Hwang Dong-hyuk concluye El juego del calamar con su tercera temporada y anuncia que su próximo proyecto será igual de violento. Confiesa estar cansado, pero mantiene su esperanza en la humanidad.

Tras el éxito mundial de El juego del calamar, el director y guionista surcoreano Hwang Dong-hyuk se despide con satisfacción de la serie que lo convirtió en una figura internacional. Mientras Netflix se prepara para estrenar la tercera y última temporada este 27 de junio, el creador del drama distópico ya tiene en mente su próximo proyecto: una película igual de violenta.
En una entrevista reciente, Hwang compartió detalles sobre el origen de la serie, su inesperada fama y las dificultades personales que enfrentó durante el rodaje. El fenómeno global comenzó en 2021, pero el guion fue concebido desde 2009, cuando atravesaba una profunda crisis económica en Corea del Sur. Su historia de una competencia mortal basada en juegos infantiles atrajo a millones por su mezcla de violencia, nostalgia y crítica al capitalismo.
Aunque inicialmente rechazó continuar con nuevas temporadas, el apoyo de Netflix y el entusiasmo del público lo llevaron a desarrollar dos temporadas más, filmadas de manera continua. No fue una tarea fácil: tras la primera entrega, Hwang tuvo que extraerse ocho dientes por la presión del rodaje y prometió no volver a hacer televisión en esas condiciones. Sin embargo, aceptó el reto de crear nuevos personajes y relaciones íntimas para las temporadas siguientes, asegurando que el cierre de la historia deja una ventana de esperanza en la humanidad, pese al tono sombrío de la serie.
Hwang explicó que la violencia en la serie busca ser una representación del fracaso social y no un simple espectáculo. También comentó sobre la mercantilización del proyecto, señalando que si bien es irónico que una crítica al capitalismo se haya convertido en un éxito comercial, espera que el mensaje de fondo no se pierda entre los productos derivados y la parafernalia.
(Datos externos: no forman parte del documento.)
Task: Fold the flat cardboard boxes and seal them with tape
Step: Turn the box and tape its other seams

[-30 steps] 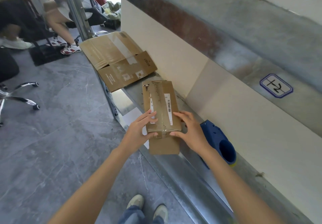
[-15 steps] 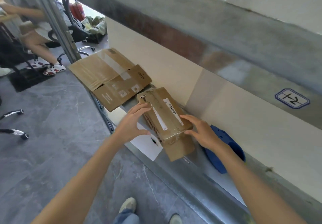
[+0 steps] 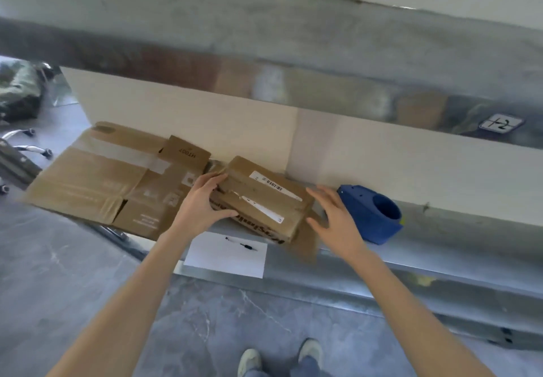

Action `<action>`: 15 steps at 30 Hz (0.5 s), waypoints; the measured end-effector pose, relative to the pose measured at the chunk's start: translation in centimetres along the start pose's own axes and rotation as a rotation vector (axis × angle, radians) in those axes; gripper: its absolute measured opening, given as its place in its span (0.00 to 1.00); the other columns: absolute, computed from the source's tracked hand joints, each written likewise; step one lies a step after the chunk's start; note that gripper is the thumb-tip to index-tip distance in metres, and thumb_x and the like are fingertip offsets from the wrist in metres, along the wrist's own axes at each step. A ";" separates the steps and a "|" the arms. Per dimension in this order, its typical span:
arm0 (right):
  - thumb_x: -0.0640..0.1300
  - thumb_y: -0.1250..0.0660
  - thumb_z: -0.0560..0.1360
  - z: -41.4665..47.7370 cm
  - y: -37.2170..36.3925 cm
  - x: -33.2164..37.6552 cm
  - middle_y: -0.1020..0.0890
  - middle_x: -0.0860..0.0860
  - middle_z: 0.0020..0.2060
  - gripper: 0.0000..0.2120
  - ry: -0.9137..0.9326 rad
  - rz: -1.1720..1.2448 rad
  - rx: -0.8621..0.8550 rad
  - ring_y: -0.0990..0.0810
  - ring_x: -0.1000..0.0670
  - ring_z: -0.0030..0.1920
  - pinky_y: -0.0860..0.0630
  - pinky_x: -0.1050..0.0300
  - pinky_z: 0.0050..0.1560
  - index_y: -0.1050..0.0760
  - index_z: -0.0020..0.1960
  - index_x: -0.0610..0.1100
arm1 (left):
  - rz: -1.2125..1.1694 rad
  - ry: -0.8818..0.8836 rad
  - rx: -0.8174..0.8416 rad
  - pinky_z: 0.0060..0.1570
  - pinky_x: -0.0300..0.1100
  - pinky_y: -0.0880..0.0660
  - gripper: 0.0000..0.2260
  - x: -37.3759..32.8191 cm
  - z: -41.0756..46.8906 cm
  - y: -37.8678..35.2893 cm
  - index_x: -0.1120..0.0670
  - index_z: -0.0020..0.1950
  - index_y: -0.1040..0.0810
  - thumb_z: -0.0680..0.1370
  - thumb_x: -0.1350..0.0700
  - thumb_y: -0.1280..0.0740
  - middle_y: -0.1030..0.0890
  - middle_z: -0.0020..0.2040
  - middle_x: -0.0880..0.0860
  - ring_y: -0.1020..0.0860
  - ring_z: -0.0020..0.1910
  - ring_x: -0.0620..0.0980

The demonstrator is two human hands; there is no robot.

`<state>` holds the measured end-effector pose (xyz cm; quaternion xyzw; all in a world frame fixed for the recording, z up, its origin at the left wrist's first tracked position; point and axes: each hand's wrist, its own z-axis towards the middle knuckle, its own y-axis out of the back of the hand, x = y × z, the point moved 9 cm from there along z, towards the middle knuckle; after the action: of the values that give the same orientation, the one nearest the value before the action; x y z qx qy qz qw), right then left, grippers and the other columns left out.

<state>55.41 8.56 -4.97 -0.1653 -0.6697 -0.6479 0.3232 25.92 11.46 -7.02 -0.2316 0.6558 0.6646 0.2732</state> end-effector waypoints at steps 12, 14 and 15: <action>0.57 0.29 0.74 -1.1 -6.0 0.3 0.51 0.49 0.80 0.45 -0.237 0.068 0.095 0.22 0.50 0.60 0.34 0.57 0.71 0.54 0.81 0.53 | -0.001 0.001 -0.140 0.63 0.50 0.28 0.31 0.3 -3.9 0.5 0.49 0.67 0.27 0.68 0.45 0.21 0.32 0.69 0.46 0.30 0.66 0.52; 0.49 0.27 0.75 -0.6 -6.1 0.3 0.49 0.49 0.80 0.44 -0.225 0.054 0.060 0.20 0.52 0.43 0.27 0.57 0.61 0.52 0.80 0.54 | -0.018 -0.033 -0.091 0.62 0.49 0.28 0.29 0.7 -4.3 0.5 0.48 0.66 0.27 0.68 0.48 0.21 0.33 0.70 0.44 0.30 0.67 0.50; 0.47 0.26 0.74 -0.4 -6.0 0.2 0.48 0.50 0.80 0.44 -0.219 0.060 0.051 0.20 0.52 0.42 0.27 0.61 0.57 0.50 0.80 0.55 | -0.038 -0.047 -0.055 0.63 0.49 0.28 0.29 1.0 -4.3 0.6 0.48 0.66 0.28 0.68 0.49 0.21 0.34 0.71 0.42 0.30 0.67 0.48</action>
<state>51.52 7.49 -9.40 -0.2467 -0.7119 -0.5988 0.2716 24.56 7.25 -7.37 -0.2357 0.6263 0.6822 0.2946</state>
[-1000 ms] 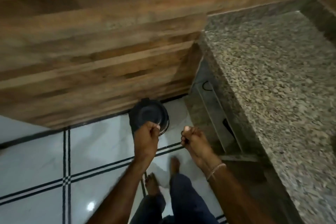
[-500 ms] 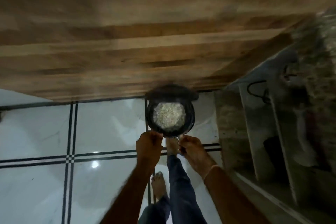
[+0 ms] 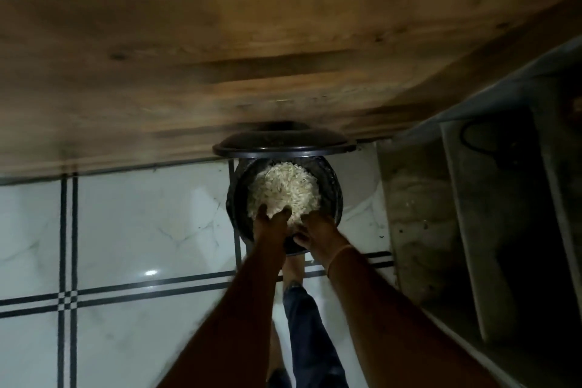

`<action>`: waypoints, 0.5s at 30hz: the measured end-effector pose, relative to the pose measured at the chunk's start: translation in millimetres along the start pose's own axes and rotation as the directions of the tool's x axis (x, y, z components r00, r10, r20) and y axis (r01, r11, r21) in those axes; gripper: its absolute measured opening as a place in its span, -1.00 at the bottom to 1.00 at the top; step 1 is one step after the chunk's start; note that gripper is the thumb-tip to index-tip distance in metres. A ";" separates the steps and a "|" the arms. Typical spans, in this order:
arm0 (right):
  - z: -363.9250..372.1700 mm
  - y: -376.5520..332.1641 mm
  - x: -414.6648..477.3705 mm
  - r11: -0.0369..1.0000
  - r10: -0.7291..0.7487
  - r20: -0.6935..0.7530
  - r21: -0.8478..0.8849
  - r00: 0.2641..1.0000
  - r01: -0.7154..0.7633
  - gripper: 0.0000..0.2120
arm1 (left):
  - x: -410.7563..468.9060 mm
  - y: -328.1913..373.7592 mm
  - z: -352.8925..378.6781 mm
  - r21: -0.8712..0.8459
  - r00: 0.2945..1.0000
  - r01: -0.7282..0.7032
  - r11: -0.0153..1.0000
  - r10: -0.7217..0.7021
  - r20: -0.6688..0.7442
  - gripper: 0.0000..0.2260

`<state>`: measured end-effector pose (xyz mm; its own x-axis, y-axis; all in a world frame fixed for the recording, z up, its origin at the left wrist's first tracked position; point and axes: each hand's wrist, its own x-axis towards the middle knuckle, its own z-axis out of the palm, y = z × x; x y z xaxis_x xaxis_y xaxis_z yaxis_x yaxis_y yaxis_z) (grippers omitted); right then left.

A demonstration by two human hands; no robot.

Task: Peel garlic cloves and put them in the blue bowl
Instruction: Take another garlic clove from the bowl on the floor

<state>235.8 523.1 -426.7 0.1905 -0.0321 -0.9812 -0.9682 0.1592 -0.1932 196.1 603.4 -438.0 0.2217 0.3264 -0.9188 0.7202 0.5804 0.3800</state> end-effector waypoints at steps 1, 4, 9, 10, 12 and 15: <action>4.5 1.9 -6.7 0.983 0.048 0.050 0.174 0.998 -0.056 -0.85 | -2.5 -3.7 6.1 0.030 0.999 -0.012 0.999 0.011 0.032 -0.40; 13.1 -9.3 -51.2 0.961 -0.023 0.100 0.276 0.995 -0.006 -0.57 | -33.0 2.7 7.7 0.272 0.991 -0.063 0.960 0.027 0.132 -0.41; -33.0 -18.1 -183.8 0.974 -0.194 0.253 0.167 0.948 0.155 -0.63 | -127.0 29.2 -10.4 0.609 0.973 -0.227 0.760 0.202 0.111 -0.39; -49.9 -16.9 -214.7 0.961 -0.266 0.215 0.131 0.940 0.242 -0.70 | -161.8 35.1 -11.7 0.658 0.949 -0.305 0.688 0.273 0.156 -0.45; -82.6 -7.2 -263.9 0.906 -0.423 0.140 0.030 0.895 0.423 -0.78 | -229.8 38.0 -13.7 0.708 0.872 -0.471 0.525 0.396 0.287 -0.53; -136.2 19.2 -326.1 0.706 -0.693 0.008 -0.199 0.721 0.680 -0.81 | -331.3 25.8 -18.9 0.682 0.680 -0.692 0.237 0.530 0.506 -0.63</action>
<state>133.0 402.3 -110.3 0.8094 -0.1256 -0.5737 -0.5859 -0.1062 -0.8034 128.8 524.3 -121.8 0.8654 0.1522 -0.4774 0.4654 -0.5972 0.6533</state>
Respecto a los personajes, confesó que no buscó equilibrar la empatía con el espectador de forma intencional, sino que cree que el verdadero entretenimiento nace cuando el público se involucra emocionalmente con el sufrimiento y los dilemas de los protagonistas. También reflexionó sobre la imposibilidad de que una sola persona pueda cambiar el mundo, pero sostuvo que el despertar colectivo es la única vía real hacia un cambio.
Ahora que ha concluido este capítulo, Hwang asegura que está cansado, pero satisfecho, y se prepara para dirigir su próxima película. Aunque no reveló detalles, confirmó que será tan violenta como El juego del calamar.